Tentunya bukan hanya sekedar menghafal, tapi juga
memahami al-Quran dengan menelaah tafsirnya dan semua ilmu yang berkaitan dengan
al-Quran termasuk bahasa arab.
Syaikh
Muhammad bin Shalih al-‘Utsaimin rahimahullaah mengatakan, “Yang paling penting
bagi seseorang dalam menuntut ilmu adalah mempelajari tafsir Kalamullaah karena
Kalamullaah seluruhnya adalah ilmu.
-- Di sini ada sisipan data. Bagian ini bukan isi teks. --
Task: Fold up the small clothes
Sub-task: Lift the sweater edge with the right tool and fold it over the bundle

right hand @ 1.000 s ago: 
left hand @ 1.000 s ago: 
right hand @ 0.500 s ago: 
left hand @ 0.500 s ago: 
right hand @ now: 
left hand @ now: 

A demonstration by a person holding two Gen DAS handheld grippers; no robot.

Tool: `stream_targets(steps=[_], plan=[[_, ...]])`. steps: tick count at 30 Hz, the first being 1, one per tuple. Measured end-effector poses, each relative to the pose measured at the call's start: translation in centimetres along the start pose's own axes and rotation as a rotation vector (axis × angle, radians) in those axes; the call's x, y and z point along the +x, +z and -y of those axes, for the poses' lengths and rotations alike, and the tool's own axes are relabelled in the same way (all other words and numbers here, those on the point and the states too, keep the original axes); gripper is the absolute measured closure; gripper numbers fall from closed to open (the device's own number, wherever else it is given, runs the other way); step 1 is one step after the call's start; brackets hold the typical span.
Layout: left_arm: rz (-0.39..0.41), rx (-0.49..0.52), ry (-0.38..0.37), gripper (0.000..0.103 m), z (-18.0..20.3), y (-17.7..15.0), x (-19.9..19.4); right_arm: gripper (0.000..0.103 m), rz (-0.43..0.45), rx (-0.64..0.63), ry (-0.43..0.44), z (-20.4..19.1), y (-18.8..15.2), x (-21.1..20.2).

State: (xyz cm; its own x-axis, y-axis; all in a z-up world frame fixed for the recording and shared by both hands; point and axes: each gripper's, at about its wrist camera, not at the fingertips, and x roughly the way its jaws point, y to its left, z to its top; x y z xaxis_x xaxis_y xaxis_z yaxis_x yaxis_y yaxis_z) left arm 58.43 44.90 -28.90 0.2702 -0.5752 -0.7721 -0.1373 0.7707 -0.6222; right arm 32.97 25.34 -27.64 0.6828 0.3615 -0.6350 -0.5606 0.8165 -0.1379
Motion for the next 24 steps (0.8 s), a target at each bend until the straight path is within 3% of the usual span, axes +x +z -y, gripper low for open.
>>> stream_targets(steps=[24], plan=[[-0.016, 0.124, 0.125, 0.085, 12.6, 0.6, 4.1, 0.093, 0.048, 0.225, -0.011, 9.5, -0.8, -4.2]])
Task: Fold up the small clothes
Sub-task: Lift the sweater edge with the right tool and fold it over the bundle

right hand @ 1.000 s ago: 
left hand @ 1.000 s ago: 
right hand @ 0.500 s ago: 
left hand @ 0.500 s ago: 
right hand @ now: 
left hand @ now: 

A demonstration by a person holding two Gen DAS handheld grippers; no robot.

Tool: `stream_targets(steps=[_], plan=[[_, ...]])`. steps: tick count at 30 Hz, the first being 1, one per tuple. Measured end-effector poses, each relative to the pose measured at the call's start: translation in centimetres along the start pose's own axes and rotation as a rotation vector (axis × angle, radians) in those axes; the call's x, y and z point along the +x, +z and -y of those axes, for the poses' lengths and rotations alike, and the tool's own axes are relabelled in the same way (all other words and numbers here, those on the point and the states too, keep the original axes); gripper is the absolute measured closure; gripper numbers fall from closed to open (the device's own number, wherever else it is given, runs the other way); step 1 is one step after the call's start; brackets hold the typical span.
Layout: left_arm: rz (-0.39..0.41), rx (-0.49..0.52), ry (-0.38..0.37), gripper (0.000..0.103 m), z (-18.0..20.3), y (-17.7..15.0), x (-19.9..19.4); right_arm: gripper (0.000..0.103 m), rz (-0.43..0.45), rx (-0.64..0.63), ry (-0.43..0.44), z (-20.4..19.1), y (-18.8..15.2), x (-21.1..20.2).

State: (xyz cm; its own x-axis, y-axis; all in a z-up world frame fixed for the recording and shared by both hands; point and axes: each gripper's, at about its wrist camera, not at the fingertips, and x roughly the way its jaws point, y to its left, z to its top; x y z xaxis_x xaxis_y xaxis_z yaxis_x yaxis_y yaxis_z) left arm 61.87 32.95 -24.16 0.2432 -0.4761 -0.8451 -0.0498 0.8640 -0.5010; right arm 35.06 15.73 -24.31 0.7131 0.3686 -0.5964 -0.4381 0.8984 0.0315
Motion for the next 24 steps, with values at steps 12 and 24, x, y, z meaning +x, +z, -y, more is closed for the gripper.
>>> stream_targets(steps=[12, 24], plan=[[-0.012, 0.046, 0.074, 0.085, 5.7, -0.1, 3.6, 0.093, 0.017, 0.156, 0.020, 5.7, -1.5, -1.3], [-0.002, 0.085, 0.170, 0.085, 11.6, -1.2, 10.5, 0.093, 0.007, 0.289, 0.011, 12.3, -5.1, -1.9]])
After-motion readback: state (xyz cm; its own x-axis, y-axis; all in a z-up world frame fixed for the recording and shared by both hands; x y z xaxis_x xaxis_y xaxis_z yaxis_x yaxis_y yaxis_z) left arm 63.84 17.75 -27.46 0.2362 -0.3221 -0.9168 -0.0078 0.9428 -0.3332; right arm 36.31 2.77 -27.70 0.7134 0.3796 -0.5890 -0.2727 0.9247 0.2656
Allah Ta’ala berfirman,
وَنَزَّلْنَا عَلَيْكَ الْكِتَابَ تِبْيَانًا لِكُلِّ شَيْءٍ وَهُدًى وَرَحْمَةً وَبُشْرَىٰ لِلْمُسْلِمِينَ
“Dan
Kami turunkan Al-Kitab (Al-Qur-an) kepadamu untuk menjelaskan segala sesuatu
sebagai petunjuk serta rahmat dan kabar gembira bagi orang yang berserah diri
(muslim).” [An-Nahl: 89]
Dahulu para
Shahabat tidak pernah melewati sepuluh ayat sampai mereka mempelajari apa yang
ada di dalamnya berupa ilmu dan amal sehingga mereka mempelajari Al-Qur-an,
ilmu, dan amal sekaligus.
Sesungguhnya
menghafalkan Al-Qur-an bukan merupakan kewajiban atas seorang penuntut ilmu,
tetapi hafalannya adalah kunci menuju jalan pemahaman. Hendaklah seorang
penuntut ilmu mengetahui bahwa menghafalkan Al-Qur-an dan mengamalkannya dapat
menambah ketinggian derajat.
Rasulullah
shallallaahu ‘alaihi wa sallam bersabda,
إِنَّ اللهَ يَرْفَعُ بِهَذَا الْكِتَابِ أَقْوَامًا وَ يَضَعُ بِهِ آخَرِيْنَ.
“Sesungguhnya
Allah Ta’ala mengangkat (derajat) beberapa kaum dengan Kitab (Al-Qur-an) dan
merendahkan yang lainnya dengan Al-Qur-an”. [Diriwayatkan oleh Muslim (no.
817), dari Sha-habat ‘Umar bin al-Khaththab radhiyallaahu ‘anhu]
Sebelum kita bertekad untuk menghafalkan al-quran, maka
kita perlu berdoa kepada Allah dengan ikhlas agar diberi kemudahan dalam
menghafal al-Quran. Hendaknya menghafal dilakukan dengan ikhlas, semata-mata
karena Allah.
Selain itu juga dianjurkan membaca terjemah dari hafalan
dan tafsir ayat yang dihafal.
Selain itu, seorang penghafal al-Quran juga hendaknya
menjauhi maksiat dan menjaga makanan dari yang haram dan syubhat. Karena tidak
mungkin al-Quran ada di dalam hati yang kotor oleh noda maksiat.
Imam
adh-Dhahhak rahimahullaah mengatakan, “Tidaklah seseorang mempelajari Al-Qur-an
kemudian ia lupa, melainkan disebabkan dosa.” Beliau lalu membaca firman Allah,
وَمَا أَصَابَكُمْ مِنْ مُصِيبَةٍ فَبِمَا كَسَبَتْ أَيْدِيكُمْ وَيَعْفُو عَنْ كَثِيرٍ
“Dan musibah
apapun yang menimpa kamu adalah karena perbuatan tanganmu sendiri, dan Allah
memaafkan banyak (dari kesalahan-kesalahanmu).” [Asy-Syuura: 30]
Kemudian
beliau melanjutkan, “Musibah apakah yang lebih besar daripada melupakan
al-Qur-an?”
Bagi yang
sudah hafal beberapa juz Al-Qur-an atau yang sudah hafal 30 juz, hendaklah ia
selalu muraja’ah atau mengulang-ulang hafalannya dan menjaganya dengan baik karena Al-Qur-an lebih
cepat hilangnya daripada unta yang diikat.
Rasulullah
Shallallahu ‘alaihi wa sallam bersabda,
تَعَاهَدُوْا هَذَا الْقُرْآنَ، فَوَالَّذِيْ نَفْسُ مُحَمَّدٍ بِيَدِهِ، لَهُوَ أَشَدُّ تَفَلُتَا مِنَ الْإِبِلِ فِيْ عُقُلِهَا
Bacalah
selalu Al-Qur’an ini. Demi Dzat yang jiwa Muhammad berada di tangan-Nya,
sungguh, Al-Qur-an itu lebih mudah lepas daripada seekor unta dalam ikatannya”[HR.